### Action item:
In the entries that follow, find the line containing "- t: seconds", then output exactly every line from the first through that one.

### Dataset records:
=-=-=

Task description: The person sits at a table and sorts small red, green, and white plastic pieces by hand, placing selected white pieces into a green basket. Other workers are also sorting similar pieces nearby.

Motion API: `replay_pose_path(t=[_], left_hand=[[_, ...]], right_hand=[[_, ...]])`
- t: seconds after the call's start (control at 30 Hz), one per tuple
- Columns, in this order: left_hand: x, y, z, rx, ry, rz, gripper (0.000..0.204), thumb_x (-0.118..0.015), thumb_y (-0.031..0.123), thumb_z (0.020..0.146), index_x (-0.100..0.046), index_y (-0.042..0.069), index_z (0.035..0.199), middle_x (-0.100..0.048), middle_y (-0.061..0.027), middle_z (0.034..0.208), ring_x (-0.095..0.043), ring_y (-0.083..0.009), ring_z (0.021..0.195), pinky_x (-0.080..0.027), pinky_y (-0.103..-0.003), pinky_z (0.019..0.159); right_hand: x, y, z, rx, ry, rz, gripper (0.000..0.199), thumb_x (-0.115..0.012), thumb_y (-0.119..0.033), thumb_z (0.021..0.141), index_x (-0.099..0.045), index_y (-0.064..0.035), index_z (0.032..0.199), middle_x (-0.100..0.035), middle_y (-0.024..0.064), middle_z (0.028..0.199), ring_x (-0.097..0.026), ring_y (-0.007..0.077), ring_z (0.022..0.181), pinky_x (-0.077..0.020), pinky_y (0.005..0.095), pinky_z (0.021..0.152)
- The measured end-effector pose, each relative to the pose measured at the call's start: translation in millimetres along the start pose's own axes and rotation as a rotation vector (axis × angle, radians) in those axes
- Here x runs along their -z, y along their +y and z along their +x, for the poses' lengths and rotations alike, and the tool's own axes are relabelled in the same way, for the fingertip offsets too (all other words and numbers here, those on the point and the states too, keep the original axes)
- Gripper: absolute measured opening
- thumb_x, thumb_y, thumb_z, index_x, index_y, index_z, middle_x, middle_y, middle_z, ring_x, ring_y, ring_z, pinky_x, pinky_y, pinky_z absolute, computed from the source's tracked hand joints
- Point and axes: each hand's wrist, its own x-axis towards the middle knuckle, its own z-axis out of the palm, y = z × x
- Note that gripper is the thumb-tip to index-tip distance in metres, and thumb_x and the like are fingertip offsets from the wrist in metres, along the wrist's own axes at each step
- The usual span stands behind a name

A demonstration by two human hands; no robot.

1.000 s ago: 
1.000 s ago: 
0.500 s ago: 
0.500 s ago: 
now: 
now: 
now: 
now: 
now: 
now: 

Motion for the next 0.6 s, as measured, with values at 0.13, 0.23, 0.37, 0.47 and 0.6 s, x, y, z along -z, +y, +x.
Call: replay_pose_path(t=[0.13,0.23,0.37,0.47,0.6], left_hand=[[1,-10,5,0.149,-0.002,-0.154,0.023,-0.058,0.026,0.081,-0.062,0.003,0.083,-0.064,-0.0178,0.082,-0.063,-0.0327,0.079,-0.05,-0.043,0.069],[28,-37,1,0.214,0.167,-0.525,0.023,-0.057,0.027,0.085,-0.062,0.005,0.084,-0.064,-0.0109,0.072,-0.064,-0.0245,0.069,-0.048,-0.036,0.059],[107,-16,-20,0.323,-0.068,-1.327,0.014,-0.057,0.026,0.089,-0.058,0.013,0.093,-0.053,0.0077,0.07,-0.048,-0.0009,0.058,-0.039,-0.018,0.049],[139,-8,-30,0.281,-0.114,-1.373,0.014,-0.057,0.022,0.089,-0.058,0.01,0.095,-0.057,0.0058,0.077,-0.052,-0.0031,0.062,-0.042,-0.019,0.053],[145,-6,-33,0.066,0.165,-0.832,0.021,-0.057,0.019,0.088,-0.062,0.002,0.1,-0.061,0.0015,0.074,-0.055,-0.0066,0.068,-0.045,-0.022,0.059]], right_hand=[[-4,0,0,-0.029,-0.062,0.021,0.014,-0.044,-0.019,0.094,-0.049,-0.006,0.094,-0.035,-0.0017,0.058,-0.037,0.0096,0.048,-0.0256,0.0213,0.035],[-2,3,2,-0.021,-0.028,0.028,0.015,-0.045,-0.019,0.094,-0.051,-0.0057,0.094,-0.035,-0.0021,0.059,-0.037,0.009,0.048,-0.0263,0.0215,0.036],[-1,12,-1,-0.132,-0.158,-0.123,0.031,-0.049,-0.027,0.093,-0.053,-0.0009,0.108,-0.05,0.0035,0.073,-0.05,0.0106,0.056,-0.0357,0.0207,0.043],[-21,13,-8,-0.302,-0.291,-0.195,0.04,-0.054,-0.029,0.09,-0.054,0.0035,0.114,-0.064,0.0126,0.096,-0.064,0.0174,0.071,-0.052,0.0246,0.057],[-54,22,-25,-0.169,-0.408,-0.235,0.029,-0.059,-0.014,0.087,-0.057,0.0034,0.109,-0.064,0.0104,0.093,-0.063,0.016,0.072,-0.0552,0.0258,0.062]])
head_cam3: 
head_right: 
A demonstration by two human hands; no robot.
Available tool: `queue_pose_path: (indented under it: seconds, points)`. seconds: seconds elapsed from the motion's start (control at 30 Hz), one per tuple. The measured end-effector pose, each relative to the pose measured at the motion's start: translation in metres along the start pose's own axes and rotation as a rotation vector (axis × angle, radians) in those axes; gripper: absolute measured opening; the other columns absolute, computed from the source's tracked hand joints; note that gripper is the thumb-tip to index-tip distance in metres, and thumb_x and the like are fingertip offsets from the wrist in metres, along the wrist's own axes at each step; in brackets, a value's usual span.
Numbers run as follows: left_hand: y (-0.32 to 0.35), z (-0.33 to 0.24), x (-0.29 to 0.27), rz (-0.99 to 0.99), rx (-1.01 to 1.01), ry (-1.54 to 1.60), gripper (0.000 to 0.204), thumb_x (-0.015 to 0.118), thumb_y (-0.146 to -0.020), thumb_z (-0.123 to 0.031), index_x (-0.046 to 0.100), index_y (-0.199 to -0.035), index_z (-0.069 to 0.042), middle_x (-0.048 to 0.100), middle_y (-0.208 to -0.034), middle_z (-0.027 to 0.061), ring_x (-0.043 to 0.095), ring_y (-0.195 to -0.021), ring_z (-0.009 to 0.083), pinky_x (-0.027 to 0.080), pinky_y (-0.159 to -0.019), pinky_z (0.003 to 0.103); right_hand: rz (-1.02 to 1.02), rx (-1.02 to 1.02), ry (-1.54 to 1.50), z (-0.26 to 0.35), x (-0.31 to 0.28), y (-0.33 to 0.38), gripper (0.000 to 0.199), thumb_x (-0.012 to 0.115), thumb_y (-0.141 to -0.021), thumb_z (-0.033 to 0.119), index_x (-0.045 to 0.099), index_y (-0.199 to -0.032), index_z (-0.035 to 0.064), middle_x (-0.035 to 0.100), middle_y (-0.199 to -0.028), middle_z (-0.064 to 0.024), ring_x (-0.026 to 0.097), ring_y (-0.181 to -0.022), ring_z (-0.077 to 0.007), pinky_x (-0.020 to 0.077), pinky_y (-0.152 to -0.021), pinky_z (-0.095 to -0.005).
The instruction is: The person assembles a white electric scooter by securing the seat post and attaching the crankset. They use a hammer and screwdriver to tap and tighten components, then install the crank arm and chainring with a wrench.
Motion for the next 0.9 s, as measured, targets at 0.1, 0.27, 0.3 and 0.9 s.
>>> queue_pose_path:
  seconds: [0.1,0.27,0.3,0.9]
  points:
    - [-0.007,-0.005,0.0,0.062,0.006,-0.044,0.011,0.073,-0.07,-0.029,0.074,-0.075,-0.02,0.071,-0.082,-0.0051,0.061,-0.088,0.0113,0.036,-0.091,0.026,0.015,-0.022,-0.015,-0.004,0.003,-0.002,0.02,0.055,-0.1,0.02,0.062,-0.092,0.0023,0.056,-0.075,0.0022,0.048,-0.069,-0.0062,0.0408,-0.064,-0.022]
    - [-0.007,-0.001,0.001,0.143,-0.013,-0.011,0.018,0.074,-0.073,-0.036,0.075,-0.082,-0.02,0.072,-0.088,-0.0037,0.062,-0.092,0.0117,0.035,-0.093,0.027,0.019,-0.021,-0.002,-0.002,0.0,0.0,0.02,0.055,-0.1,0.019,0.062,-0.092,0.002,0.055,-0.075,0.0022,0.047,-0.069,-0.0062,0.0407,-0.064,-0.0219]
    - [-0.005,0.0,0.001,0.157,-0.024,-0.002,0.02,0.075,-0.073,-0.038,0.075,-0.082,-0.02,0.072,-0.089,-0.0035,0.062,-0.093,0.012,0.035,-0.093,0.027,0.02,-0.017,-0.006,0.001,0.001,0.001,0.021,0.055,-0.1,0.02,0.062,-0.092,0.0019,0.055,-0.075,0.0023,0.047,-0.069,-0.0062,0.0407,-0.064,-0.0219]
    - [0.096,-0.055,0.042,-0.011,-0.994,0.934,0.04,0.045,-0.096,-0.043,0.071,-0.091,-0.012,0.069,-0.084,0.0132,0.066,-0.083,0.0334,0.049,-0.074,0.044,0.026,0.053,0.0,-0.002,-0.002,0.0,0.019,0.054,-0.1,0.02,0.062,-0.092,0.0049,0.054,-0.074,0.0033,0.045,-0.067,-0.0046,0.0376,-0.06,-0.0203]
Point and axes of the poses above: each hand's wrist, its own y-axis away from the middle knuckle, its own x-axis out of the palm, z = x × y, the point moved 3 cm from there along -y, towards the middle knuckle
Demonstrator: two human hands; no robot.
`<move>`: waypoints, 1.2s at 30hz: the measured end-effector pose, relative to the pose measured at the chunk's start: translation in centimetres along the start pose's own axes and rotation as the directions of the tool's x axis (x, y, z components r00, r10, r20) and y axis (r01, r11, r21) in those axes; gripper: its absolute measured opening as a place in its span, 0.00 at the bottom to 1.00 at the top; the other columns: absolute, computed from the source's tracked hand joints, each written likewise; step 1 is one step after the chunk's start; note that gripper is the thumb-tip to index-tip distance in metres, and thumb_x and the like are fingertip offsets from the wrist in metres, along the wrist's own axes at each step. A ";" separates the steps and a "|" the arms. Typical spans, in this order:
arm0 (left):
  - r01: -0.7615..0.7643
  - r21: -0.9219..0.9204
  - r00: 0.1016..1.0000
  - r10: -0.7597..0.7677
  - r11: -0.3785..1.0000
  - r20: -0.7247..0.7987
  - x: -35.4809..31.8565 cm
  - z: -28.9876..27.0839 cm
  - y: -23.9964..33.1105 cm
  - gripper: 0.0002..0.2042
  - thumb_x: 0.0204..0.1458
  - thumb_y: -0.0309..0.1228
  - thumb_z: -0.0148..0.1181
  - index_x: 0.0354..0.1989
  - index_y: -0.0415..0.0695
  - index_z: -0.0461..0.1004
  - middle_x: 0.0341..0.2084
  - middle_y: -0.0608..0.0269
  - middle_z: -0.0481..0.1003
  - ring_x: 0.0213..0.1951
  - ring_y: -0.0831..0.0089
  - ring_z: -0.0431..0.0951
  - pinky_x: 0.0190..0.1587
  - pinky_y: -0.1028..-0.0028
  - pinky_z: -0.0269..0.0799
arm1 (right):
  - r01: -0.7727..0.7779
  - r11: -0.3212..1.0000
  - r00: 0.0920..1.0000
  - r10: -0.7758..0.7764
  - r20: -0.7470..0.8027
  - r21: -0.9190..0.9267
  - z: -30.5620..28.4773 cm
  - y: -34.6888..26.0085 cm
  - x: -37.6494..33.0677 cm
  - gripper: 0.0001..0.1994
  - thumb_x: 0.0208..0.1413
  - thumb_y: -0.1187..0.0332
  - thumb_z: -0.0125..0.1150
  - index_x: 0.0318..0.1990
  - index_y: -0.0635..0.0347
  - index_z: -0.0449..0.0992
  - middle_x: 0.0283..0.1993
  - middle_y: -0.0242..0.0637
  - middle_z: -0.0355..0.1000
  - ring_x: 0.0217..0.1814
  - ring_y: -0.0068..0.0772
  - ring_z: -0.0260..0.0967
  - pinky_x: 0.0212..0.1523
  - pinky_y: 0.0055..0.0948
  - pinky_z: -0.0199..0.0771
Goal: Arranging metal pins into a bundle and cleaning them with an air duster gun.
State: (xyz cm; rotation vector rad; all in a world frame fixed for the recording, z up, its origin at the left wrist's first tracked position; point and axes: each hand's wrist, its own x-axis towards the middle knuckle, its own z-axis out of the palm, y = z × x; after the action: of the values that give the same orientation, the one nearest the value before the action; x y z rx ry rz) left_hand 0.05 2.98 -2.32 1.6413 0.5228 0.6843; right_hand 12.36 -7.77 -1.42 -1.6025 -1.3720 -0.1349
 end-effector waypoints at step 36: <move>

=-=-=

### Task response:
Task description: The person sits at a table and sorts small red, green, and white plastic pieces by hand, placing selected white pieces into a green basket. Other workers are also sorting similar pieces nearby.

Motion API: `replay_pose_path(t=[_], left_hand=[[_, ...]], right_hand=[[_, ...]])`
- t: seconds after the call's start (control at 30 Hz), one per tuple

Nothing further is required for this exercise.